### Task requirements
The whole listing below is to be returned without alteration.

### Input data
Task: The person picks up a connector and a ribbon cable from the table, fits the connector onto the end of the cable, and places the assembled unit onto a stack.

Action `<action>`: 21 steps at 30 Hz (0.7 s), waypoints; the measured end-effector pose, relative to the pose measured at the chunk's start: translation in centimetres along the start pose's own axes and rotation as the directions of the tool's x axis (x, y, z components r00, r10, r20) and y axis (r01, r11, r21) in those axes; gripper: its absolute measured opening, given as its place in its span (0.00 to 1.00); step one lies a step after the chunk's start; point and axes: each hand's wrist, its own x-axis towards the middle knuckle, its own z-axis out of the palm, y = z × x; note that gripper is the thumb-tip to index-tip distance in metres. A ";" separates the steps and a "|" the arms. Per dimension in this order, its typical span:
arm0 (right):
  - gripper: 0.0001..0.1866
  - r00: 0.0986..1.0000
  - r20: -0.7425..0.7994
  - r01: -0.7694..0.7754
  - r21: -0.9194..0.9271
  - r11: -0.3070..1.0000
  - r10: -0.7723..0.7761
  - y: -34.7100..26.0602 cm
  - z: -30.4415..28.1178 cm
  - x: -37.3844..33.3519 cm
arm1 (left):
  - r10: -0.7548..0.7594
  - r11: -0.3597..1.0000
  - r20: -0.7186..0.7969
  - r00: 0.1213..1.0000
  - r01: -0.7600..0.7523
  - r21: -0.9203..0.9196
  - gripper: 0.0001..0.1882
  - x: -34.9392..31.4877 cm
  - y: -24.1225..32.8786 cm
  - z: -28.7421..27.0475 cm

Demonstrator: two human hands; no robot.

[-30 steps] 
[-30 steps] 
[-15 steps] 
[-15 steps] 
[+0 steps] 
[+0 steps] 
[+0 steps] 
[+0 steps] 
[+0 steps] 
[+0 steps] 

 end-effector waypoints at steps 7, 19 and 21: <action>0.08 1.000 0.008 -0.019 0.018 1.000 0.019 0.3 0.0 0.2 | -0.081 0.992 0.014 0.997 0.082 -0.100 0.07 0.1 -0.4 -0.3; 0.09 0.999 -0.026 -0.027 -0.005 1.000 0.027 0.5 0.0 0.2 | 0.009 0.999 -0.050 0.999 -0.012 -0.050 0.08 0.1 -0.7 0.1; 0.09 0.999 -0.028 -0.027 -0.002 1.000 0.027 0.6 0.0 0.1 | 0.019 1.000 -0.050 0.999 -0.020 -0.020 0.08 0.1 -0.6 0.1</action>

### Exercise answer
Task: The person picks up a connector and a ribbon cable from the table, fits the connector onto the end of the cable, and places the assembled unit onto a stack.

Action `<action>`: 21 steps at 30 Hz (0.7 s), waypoints; the measured end-effector pose, relative to the pose measured at the chunk's start: translation in centimetres along the start pose's own axes and rotation as the directions of the tool's x axis (x, y, z components r00, r10, r20) and y axis (r01, r11, r21) in those axes; gripper: its absolute measured opening, given as its place in its span (0.00 to 1.00); step one lies a step after the chunk's start; point and axes: each hand's wrist, its own x-axis towards the middle knuckle, its own z-axis out of the palm, y = z × x; note that gripper is the thumb-tip to index-tip distance in metres. A ";" separates the steps and a "|" the arms. Per dimension in this order, its typical span:
arm0 (right):
  - gripper: 0.0001..0.1866
  - r00: 0.0986..1.0000
  - r20: -0.7425..0.7994
  - r01: -0.7694..0.7754
  - r21: -0.9194..0.9271
  - r11: -0.3070..1.0000
  - r10: -0.7723..0.7761
  - y: -34.7100..26.0602 cm
  - z: -30.4415..28.1178 cm
  - x: -37.3844..33.3519 cm
arm1 (left):
  - r10: -0.7548..0.7594
  - r11: -0.3597..1.0000
  - r20: -0.7186..0.7969
  - r00: 0.1213..1.0000
  - r01: -0.7600..0.7523
  - r21: -0.9203..0.9196
  - gripper: 0.0001..0.1882
  - x: -34.9392..31.4877 cm
  - y: -24.1225..32.8786 cm
  - z: -28.7421..27.0475 cm

Demonstrator: two human hands; no robot.

[-30 steps] 
[-30 steps] 
[-15 steps] 
[-15 steps] 
[+0 steps] 
[+0 steps] 
[+0 steps] 
[+0 steps] 
[+0 steps] 
[+0 steps] 

 end-effector waypoints at steps 7, 19 and 21: <action>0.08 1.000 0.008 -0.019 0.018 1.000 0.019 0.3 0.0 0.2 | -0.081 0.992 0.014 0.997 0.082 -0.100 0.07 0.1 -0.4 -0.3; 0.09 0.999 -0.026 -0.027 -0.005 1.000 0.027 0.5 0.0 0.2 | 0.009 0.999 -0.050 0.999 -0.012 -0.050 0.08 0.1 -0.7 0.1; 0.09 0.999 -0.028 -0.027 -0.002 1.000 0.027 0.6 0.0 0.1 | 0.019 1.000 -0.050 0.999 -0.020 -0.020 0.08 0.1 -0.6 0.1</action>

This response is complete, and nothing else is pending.